Sleep is key to maintaining a healthy lifestyle. However, it is often overlooked in today’s fast paced world. Sleep efficiency plays a crucial role in insomnia research and it is a commonly used metric to assess sleep quality. By using this sleep efficiency dataset from Morocco, we aim to explore the factors influencing sleep efficiency in a different cultural and geographical context. Understanding the dynamics of sleep patterns and efficiency in Morocco can provide valuable insights into the broader issue of sleep deprivation and its impact on individuals and societies.
While it is true that Singapore is often associated with its competitive nature and struggles with sleep, it is crucial to acknowledge that such issues are not unique to Singapore. Morocco, like many other nations, faces its own unique challenges when it comes to sleep patterns and efficiency. By examining sleep efficiency in Morocco, this project will contribute to the broader conversation about sleep health and its implications, ultimately helping to spur data-driven solutions that can improve sleep patterns and overall well-being on a global scale. Through this project, we aim to predict sleep efficiency based on various factors like age, sleep patterns, and lifestyle choices using a multiple linear regression model.
Dataset
Our dataset is sourced from Kaggle.
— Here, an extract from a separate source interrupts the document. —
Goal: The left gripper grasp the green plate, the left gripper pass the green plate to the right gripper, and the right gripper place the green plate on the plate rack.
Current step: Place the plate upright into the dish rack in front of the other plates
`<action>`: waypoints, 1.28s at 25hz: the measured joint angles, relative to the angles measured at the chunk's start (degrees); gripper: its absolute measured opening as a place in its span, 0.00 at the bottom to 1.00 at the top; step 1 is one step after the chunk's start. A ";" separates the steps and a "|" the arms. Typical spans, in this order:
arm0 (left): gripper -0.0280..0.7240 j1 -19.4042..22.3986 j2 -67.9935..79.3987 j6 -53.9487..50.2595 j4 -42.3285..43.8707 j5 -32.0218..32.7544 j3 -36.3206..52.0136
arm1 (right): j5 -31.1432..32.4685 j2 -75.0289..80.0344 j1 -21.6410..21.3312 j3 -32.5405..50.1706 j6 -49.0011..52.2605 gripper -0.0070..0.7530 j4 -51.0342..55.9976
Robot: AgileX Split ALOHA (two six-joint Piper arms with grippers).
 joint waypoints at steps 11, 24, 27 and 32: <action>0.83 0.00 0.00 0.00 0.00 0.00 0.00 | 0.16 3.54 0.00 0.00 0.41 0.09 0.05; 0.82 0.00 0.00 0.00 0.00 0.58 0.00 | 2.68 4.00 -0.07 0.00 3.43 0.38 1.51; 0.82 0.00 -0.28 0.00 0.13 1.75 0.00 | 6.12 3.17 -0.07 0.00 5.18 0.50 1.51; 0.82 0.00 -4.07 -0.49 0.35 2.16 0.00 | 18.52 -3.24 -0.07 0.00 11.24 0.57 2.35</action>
The variables include ID, Age, Gender, Bedtime, Wakeuptime, Sleep duration, Sleep efficiency, REM sleep percentage, Deep Sleep percentage, Light sleep percentage, Awakenings, Caffeine consumption, Alcohol consumption, Smoking status and Exercise frequency. The understanding and data type of each variable is further explained in our codebook.
Connection to Spark
We initiated a connection to a local Spark cluster and read our Sleep_efficiency.csv file into a Spark DataFrame by employing spark_read_csv(). After which, we saved and read our Parquet file using the spark_write_parquet() and spark_read_parquet() functions. We chose the Apache Parquet format as it allows for efficient data storage and retrieval especially when handling large datasets.
We start off our analysis with data cleaning, first removing rows with nulls, then the ID variable, as they are not needed in our analysis. We then changed smoking_status and gender to binary integer variables instead of categorical variables, changed awakenings to integer, and converted Bedtime and Wakeup_time to hour format. This brings us to 386 observations of 14 variables in our final sleep_clean dataset.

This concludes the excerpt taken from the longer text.